• Dataset content
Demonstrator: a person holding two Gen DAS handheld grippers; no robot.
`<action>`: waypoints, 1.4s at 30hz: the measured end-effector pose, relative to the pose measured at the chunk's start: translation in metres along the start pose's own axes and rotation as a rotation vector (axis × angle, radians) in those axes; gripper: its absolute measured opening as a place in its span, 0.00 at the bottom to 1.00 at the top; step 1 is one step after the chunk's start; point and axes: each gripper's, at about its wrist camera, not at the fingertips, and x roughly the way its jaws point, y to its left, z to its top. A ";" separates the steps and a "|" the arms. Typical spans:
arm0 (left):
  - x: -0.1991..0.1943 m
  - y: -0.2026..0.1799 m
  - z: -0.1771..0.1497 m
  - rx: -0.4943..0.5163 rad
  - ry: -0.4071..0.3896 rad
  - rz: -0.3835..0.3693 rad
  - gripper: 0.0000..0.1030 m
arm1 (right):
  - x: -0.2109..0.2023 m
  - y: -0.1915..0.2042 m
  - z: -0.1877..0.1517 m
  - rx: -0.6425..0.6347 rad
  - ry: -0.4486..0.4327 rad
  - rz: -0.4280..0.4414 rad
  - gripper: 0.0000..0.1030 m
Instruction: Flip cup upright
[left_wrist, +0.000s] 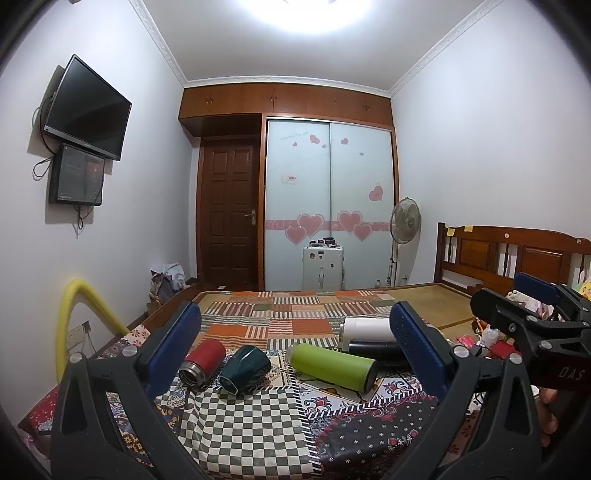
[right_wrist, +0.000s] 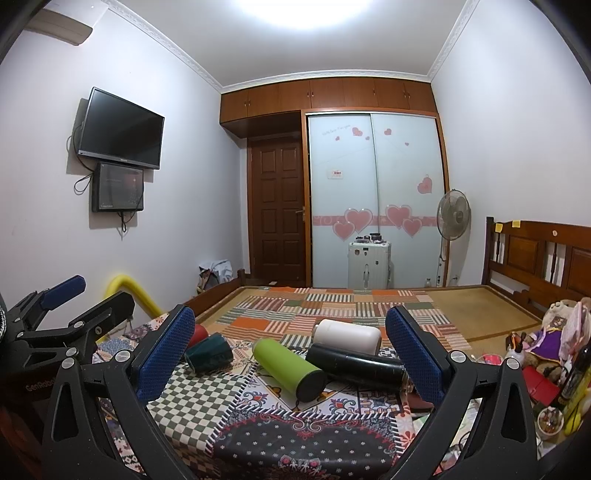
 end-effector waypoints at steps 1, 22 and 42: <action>0.000 0.001 -0.001 -0.002 -0.001 -0.001 1.00 | 0.000 0.000 0.000 0.000 0.000 0.000 1.00; -0.003 0.008 0.003 -0.011 -0.009 -0.009 1.00 | -0.001 0.001 0.000 -0.003 -0.002 -0.001 1.00; -0.001 0.010 0.001 -0.014 -0.004 -0.005 1.00 | -0.002 0.007 0.008 -0.008 0.001 0.004 1.00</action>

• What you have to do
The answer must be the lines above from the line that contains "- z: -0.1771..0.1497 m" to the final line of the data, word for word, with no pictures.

• Worked solution
  - z: -0.1771..0.1497 m
  - rx: -0.4943..0.5163 rad
  - ry: -0.4071..0.3896 rad
  - rz: -0.3835..0.3693 rad
  - gripper: 0.0000..0.1030 m
arm1 (right):
  - x: -0.2109..0.2023 m
  - y: -0.1915..0.2042 m
  - z: -0.1877..0.1517 m
  - rx: -0.6425..0.6347 rad
  - ry: -0.4486..0.4327 rad
  - rz: -0.4280..0.4414 rad
  - gripper: 0.0000..0.1030 m
Instruction: Flip cup upright
[left_wrist, +0.000s] 
[right_wrist, +0.000s] 
 end-effector waypoints at steps 1, 22 and 42: <action>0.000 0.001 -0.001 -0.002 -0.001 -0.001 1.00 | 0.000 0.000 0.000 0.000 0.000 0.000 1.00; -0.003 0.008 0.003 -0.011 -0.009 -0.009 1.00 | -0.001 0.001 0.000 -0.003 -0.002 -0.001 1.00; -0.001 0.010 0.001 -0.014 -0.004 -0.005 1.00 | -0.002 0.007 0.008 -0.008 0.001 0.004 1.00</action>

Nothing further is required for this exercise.